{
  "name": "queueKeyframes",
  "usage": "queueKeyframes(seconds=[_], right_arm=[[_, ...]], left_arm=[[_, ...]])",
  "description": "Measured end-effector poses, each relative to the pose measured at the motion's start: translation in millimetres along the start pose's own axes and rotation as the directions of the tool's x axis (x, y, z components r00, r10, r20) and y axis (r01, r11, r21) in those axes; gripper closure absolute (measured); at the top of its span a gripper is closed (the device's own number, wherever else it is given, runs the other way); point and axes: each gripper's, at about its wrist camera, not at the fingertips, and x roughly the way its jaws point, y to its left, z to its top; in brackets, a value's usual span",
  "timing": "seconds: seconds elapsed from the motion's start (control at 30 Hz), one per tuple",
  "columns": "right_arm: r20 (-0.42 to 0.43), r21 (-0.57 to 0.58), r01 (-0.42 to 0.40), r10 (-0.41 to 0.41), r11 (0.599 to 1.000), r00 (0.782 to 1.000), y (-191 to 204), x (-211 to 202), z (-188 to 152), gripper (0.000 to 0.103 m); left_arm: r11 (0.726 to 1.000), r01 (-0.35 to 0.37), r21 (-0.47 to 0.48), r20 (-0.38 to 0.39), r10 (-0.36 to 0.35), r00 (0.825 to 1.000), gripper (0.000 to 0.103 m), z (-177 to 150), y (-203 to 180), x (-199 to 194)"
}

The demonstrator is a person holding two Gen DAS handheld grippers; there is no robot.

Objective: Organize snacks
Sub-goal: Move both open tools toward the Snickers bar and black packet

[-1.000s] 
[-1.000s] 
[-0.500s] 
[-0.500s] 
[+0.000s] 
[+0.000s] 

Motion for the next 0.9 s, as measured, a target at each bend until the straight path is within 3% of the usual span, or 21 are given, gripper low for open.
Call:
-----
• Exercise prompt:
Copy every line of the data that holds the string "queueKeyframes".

• Task solution:
  "name": "queueKeyframes",
  "usage": "queueKeyframes(seconds=[_], right_arm=[[_, ...]], left_arm=[[_, ...]])",

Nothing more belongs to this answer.